== Aim of the task ==
Across all the entries, how many lines hold "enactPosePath"? Answer with that number and nothing else.

Recorded data
========================================
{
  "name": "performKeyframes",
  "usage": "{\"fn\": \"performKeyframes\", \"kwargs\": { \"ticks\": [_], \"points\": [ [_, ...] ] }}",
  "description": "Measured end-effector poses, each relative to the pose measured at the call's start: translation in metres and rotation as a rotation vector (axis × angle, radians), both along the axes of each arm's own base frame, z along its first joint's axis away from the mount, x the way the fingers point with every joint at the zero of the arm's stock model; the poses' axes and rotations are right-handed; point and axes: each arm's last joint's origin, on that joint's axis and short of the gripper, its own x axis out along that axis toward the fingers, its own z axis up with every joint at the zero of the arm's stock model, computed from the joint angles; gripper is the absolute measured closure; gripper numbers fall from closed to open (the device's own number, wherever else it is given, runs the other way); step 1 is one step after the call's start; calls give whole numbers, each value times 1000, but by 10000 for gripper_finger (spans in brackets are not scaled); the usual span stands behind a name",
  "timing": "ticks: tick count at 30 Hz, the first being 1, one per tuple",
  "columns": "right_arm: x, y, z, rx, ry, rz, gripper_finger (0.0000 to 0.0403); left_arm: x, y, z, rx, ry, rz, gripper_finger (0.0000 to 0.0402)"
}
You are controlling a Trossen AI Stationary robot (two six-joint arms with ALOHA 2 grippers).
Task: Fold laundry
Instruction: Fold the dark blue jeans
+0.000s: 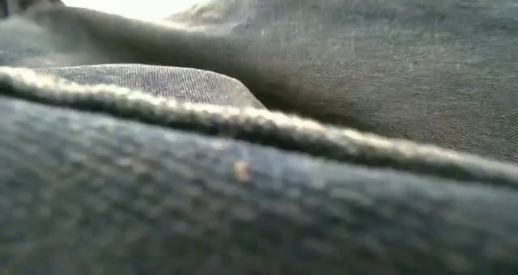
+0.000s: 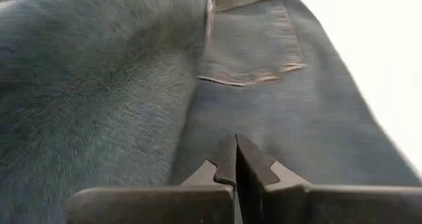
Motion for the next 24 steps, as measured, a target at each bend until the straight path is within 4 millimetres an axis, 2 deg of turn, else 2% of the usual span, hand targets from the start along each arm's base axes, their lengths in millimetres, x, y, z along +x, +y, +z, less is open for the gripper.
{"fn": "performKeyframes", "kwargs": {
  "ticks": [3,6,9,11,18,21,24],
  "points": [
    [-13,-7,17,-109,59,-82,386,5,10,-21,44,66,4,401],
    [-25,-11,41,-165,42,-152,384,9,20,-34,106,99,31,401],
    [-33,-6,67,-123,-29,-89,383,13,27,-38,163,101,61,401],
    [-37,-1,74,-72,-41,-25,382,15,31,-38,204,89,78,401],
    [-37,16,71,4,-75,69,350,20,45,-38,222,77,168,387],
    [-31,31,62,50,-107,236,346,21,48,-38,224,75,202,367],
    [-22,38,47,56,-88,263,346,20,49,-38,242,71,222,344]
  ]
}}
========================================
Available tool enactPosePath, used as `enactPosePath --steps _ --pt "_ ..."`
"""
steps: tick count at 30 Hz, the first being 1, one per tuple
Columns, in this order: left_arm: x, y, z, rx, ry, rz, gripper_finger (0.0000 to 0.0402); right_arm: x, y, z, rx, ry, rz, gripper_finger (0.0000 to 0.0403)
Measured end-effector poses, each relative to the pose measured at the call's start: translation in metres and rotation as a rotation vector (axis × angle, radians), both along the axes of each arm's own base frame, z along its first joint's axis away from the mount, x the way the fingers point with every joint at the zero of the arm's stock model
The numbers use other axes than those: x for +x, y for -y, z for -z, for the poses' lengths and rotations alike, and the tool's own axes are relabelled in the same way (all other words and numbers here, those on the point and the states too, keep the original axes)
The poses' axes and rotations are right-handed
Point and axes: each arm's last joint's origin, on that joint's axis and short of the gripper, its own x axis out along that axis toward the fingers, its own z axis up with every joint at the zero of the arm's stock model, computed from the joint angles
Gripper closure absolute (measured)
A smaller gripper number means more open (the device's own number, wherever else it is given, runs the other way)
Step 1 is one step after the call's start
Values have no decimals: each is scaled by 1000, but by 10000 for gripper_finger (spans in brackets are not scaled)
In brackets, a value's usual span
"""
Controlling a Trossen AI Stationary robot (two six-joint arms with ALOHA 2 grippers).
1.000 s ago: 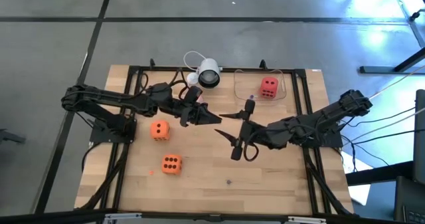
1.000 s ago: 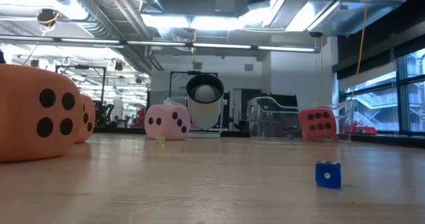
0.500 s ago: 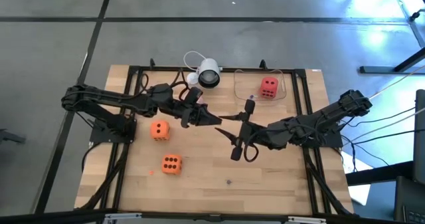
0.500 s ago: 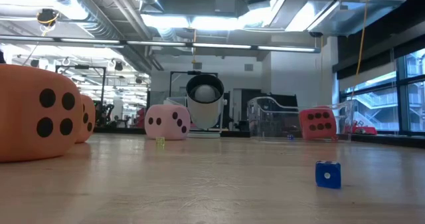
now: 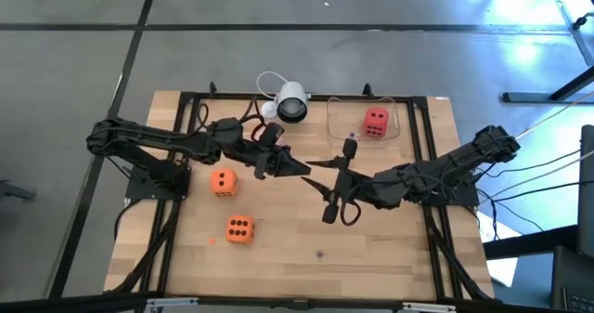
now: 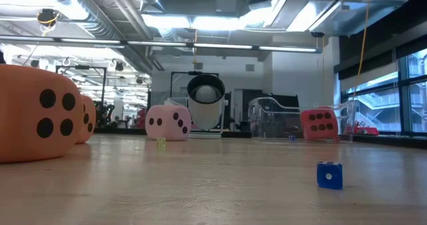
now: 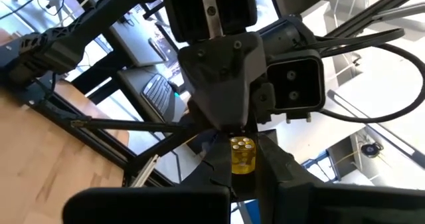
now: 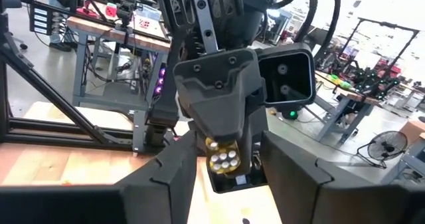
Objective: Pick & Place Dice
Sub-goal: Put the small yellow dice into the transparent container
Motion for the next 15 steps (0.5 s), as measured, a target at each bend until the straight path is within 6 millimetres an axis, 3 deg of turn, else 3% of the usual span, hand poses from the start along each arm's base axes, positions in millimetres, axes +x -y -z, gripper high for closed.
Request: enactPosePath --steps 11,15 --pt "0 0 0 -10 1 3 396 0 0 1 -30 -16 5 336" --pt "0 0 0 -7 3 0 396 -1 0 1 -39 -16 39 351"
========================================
== Response ==
2